Primo has stuck with Guru – so in many ways you defeat your own argument – as you said guru’s albums have not set the world alight (though his Jazzmatazz tours have brought in cash) but primo remains loyal – but you can’t do that with everyone! Primo’s been lacing MOP – another uncompromisingly underground act no matter how Dame Dash tries to clean ’em up with plastic beats, so I don’t think primo aint been staying true. But label A&R’s make deals – not artists. They decide who laces the tracks so maybe you should be urging artists and producers not to sign to labels and just seek each other out – so they have the freedom to work with who the choose – one problem you wouldn’t probably hear their music. Labels are the outlets and it’s the deals they have with radio that determine what listeners hear in the first place.

The Rakim situation at Aftermath says it all, Rakim – the god left (dropped, or a mutual decision? – outcome is the same), from what I heard he got tracks from Primo and Interscope wasn’t so happy with that direction. Reading between the lines money-maker Dre and the company and the rest were trying to gangstafy Ra – or club him out – Ra is just Ra – but in the ECONOMIC str8jacket that is today’s hip-hop, just being Ra ain’t happening.

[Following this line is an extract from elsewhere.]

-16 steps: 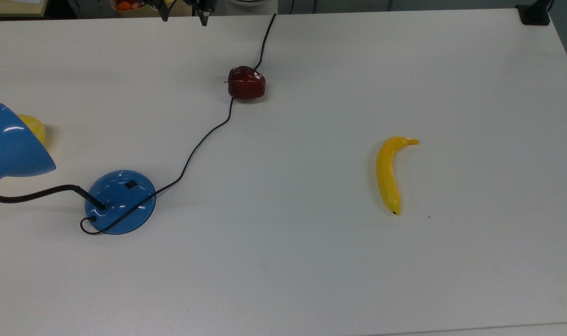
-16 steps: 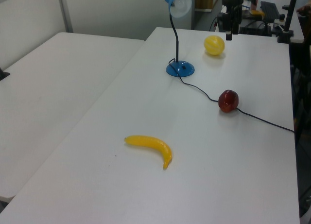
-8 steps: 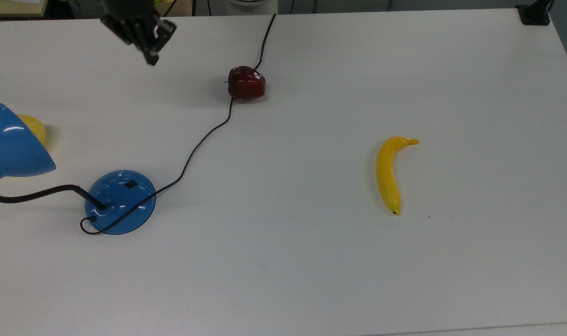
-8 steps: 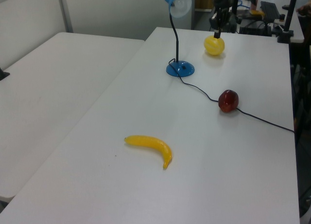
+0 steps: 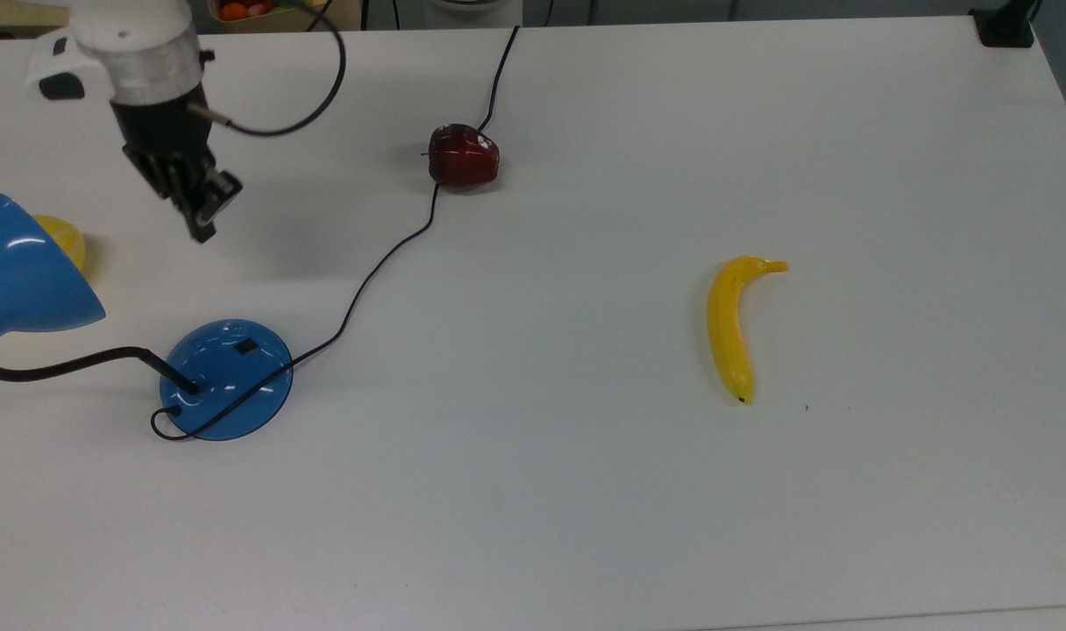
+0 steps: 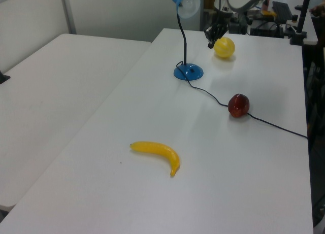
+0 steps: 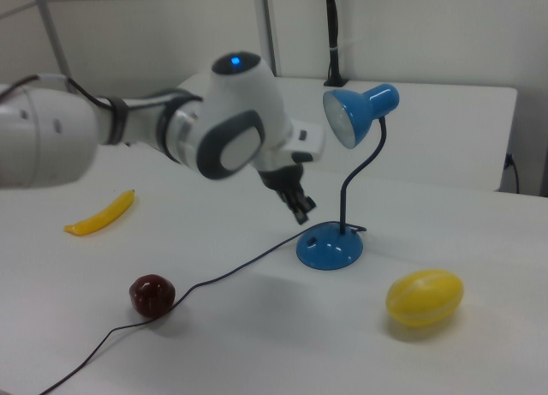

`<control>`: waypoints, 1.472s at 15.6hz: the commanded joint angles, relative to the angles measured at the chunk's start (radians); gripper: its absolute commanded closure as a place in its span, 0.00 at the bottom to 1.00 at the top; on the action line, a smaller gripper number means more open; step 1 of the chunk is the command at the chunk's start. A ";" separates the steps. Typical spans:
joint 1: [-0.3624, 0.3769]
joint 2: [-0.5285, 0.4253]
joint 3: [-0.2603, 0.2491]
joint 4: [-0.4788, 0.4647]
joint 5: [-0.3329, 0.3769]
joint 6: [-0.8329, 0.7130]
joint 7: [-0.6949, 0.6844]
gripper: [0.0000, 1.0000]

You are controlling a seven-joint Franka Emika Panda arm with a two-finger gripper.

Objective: Turn on desk lamp
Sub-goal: 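Move the gripper over the blue lamp base and lower toward the switch, then press down on the switch on the lamp base with the gripper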

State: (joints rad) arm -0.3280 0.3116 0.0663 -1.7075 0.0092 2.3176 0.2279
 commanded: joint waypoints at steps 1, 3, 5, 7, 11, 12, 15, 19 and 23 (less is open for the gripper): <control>0.012 0.078 -0.020 -0.001 -0.066 0.161 0.123 1.00; 0.023 0.106 -0.020 0.000 -0.092 0.187 0.162 1.00; 0.043 0.141 -0.020 0.002 -0.112 0.224 0.194 1.00; 0.053 0.175 -0.020 0.029 -0.112 0.278 0.220 1.00; 0.055 0.193 -0.020 0.049 -0.113 0.286 0.226 1.00; 0.058 0.205 -0.020 0.051 -0.118 0.286 0.226 1.00; 0.078 0.233 -0.022 0.071 -0.132 0.286 0.251 1.00; 0.084 0.253 -0.022 0.083 -0.181 0.286 0.290 1.00; 0.086 0.270 -0.022 0.098 -0.190 0.286 0.298 1.00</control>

If Primo was the way you describe him he’d be Dre – “respected” by all – making beats for 14-year-olds who thinking shooting “n#####” is cool!

One last point – something you seem to have missed is that all these artists are real people! They are not their images, they are real – no matter what they do in public. By real I don’t mean “thugs” are “street” I mean flesh and blood – breathing, eating shi**ing – like us all. That means they fall out – like us all, they grow together and apart – like us all. The fact Jeru and primo don’t work together might be something hip-hop fans like you and I can’t feel but people can’t always get on even for the sake of big cash – let alone the sake of art! Because believe, if labels thought Jeru and Primo would make millions they’d be trying to get them together.

As for Meth and the likelihood of him getting into a shiny suit – who gives a f**k – you want to listen to real hip-hop turn off the radio and listen to joints up to 1996 after that forget about it! We all need to come to terms with the fact that we loved has changed beyond recognition – I mean rappers weren’t even talking about platinum b4 – even if they sold a million records – Dre and cube used to diss the radio – Sam Cooke said “a change gonna come” – I guess it did! By the way the letter was still kinda dope – or I wouldn’t have written this!